In fact that is the thing that struck me most. My parents let me and my brother come to our own decisions, he may have been the more rebellious one in his teens, but they let us think for ourselves. What we did music, sports, qualifications, where we went to Uni. Indeed I don't recall them ever openly talking to us about politics until after I first mentioned I was involved in the Lib Dems, then I found out they'd supported the Alliance Party. The fact that from parts of the same DNA have come Labour, Tory and Lib Dem suggests that we're all intelligent folk who have come to our own political home.

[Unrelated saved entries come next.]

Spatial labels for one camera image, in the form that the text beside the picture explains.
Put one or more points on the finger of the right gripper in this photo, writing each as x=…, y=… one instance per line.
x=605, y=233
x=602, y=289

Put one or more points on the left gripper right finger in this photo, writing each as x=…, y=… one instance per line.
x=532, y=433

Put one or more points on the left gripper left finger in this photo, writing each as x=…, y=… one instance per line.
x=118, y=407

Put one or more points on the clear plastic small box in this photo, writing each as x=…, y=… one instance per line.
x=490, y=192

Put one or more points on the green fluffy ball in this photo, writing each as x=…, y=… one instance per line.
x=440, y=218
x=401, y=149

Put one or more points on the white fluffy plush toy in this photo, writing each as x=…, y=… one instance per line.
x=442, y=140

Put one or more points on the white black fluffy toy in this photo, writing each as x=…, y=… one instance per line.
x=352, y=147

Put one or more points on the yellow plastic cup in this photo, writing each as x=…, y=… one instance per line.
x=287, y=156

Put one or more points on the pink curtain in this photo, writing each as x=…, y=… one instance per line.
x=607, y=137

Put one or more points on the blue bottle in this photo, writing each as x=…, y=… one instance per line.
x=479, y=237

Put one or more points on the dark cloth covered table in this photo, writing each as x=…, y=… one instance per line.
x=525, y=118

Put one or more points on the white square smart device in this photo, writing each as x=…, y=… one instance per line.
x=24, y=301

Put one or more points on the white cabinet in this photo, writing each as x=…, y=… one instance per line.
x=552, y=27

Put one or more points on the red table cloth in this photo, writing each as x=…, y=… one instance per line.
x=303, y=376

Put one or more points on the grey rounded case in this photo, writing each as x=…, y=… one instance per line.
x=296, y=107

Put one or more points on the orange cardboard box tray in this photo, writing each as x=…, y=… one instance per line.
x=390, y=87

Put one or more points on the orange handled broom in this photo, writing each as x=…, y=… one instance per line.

As a Lib Dem I obviously don't believe that your politics is in your DNA, I though though think that a lot of it come from your heart. In my heart I'm a natural Liberal and I'll often spurt off on my blog without checking party position, because I know what I feel to be the liberal response. It's why I enjoy being a Lib Dem and on this journey, we are allowed to think for ourselves, to make not follow the party line, it is a journey that forging Liberal Democracy will never end. There are always more debates to be had in the party, more battles to be won on the doorsteps with people who think they are born to vote only one of two ways. Oh and of course there is always that next walk of deliveries to be done.

So I say mine is a personal journey, maybe forged by my environment, but mainly a choice of my my head not a part of my blood.